William P. Brown (Ph.D., Emory University) is the William Marcellus McPheeters Professor of Old Testament at Columbia Theological Seminary in Decatur, Georgia. He has abiding interests in the use of Scripture in the life of the church and the world, particularly in the context of ecology and justice. Specific interests include creation theology, faith and science dialogue, the Psalms, and wisdom literature (Proverbs, Job, and Ecclesiastes). Recent books include The Seven Pillars of Creation: Bible, Science, and the Ecology of Wonder (Oxford University Press, 2010), Wisdom’s Wonder (Eerdmans, 2014), and Sacred Sense (Eerdmans, 2015).
Carrie A. Cifers (M.Div., Union Presbyterian Seminary) is a Ph.D. candidate and teaching assistant at the University of Virginia, Charlottesville, Virginia. She studies Judaism and Christianity in antiquity, specializing in Hebrew Bible and Second Temple Judaism. Her work seeks to bring the Hebrew Bible and its literary relatives into conversation with the growing fields of Narrative Ethics and Socio-Narratology. Her forthcoming dissertation is (provisionally) entitled Deciding Dinah in Ancient Jewish Histories.
Judy Fentress-Williams (Ph.D., Yale University) is Professor of Old Testament at Virginia Theological Seminary, Alexandria, Virginia. Her fields of expertise include Hebrew Bible, dialogic interpretation, religious studies, Afro-American studies, and literary criticism. She is ordained as a Minister of the Gospel in the National Baptist Convention and Progressive National Baptist Convention.

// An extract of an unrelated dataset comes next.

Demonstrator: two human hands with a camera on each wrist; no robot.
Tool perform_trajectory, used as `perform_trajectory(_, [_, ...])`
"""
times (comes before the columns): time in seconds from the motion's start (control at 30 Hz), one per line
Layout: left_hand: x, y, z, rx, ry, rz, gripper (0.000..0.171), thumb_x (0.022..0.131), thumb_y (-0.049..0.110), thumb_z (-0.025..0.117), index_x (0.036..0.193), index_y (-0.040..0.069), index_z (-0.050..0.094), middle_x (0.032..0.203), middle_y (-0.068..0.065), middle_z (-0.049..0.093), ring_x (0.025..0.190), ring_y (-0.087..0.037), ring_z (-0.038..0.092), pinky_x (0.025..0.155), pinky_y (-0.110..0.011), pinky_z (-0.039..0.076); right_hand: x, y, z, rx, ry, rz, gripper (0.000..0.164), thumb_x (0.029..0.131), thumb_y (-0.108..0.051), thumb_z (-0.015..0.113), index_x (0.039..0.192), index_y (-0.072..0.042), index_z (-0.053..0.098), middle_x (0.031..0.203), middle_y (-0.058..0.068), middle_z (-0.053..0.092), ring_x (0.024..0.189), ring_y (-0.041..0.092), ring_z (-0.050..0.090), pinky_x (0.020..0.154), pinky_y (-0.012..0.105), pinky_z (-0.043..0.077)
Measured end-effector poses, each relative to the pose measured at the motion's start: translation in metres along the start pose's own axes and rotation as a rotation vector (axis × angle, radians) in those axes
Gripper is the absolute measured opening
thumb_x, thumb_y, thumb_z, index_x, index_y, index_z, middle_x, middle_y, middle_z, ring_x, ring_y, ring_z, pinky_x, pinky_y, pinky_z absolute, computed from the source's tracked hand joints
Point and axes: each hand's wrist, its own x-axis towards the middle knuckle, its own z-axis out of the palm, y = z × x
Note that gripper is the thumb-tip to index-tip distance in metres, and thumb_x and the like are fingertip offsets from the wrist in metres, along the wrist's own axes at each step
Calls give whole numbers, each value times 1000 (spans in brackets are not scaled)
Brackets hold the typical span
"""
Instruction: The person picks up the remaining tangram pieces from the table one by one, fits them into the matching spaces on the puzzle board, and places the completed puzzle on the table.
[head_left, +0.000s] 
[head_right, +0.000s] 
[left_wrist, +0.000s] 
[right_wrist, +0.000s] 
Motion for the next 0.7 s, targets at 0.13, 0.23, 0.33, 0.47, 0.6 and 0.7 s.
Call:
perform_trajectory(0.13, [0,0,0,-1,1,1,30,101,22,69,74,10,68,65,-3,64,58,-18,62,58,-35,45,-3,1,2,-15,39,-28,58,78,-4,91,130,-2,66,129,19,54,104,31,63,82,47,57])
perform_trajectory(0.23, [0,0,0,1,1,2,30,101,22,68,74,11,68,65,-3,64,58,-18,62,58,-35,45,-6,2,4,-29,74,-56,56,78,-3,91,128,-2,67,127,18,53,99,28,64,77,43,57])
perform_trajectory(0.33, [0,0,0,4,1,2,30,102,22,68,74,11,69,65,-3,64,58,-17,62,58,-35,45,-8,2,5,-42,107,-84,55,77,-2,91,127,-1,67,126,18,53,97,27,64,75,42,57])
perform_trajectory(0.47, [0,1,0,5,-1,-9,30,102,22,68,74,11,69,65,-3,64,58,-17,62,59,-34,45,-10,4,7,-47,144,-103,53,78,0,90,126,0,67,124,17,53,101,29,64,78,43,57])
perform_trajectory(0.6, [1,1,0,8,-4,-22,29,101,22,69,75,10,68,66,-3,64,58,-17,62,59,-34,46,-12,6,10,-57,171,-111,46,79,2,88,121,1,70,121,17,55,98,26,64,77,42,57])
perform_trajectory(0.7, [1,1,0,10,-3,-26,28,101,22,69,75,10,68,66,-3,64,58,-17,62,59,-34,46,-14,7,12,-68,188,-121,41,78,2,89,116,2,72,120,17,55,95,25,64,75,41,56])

She is author of Ruth in the Abingdon Old Testament Commentary Series (Abingdon, 2012) and Old Testament editor for the CEB Women’s Bible (Abingdon, 2016).
Alison Acker Gruseke (Ph.D., Yale University) is a research associate at Williams College, Williamsburg, Massachusetts, and she formerly taught at Union Presbyterian Seminary, Richmond, Virginia. Her work seeks interfaces among identity, religion, history, and geography, especially in the Hebrew Bible’s relationship to ancient Western Asia. She is co-editor with Carolyn J. Sharp of a forthcoming Festschrift (Zaphon, 2023) in honor of Robert R. Wilson. She is a member of the Episcopal Church.
Theodore Hiebert (Ph.D. Harvard University) is the Francis A. McGaw Professor of Old Testament at McCormick Theological Seminary, Chicago, Illinois. His current projects include a commentary on Genesis for the Abingdon Old Testament Commentary series and a commentary on Joel for Hermeneia. His books include The Yahwist’s Landscape: Nature and Religion in Early Israel (New York: Oxford, 1996) and the co-edited volume (with Prescott Williams) of Realia Dei: Essays in Archaeology and Biblical Interpretation in Honor of Edward F. Campbell, Jr. (Scholars, 1999). He is a member of the Mennonite Church.
Ethan Schwartz (Ph.D., Harvard University) is Assistant Professor of Hebrew Bible at Villanova University, Villanova, Pennsylvania. His research focuses on the prophetic literature, with interests in the representation of prophetic interaction with institutional authority, the comparative study of biblical and ancient Near Eastern prophecy, the redaction of the prophetic corpus, and the reception of the prophetic literature in Judaism and Christianity. Beyond his academic research and teaching, he is committed to bringing biblical studies into productive conversation with Jewish and Christian religious life, including Jewish-Christian dialogue.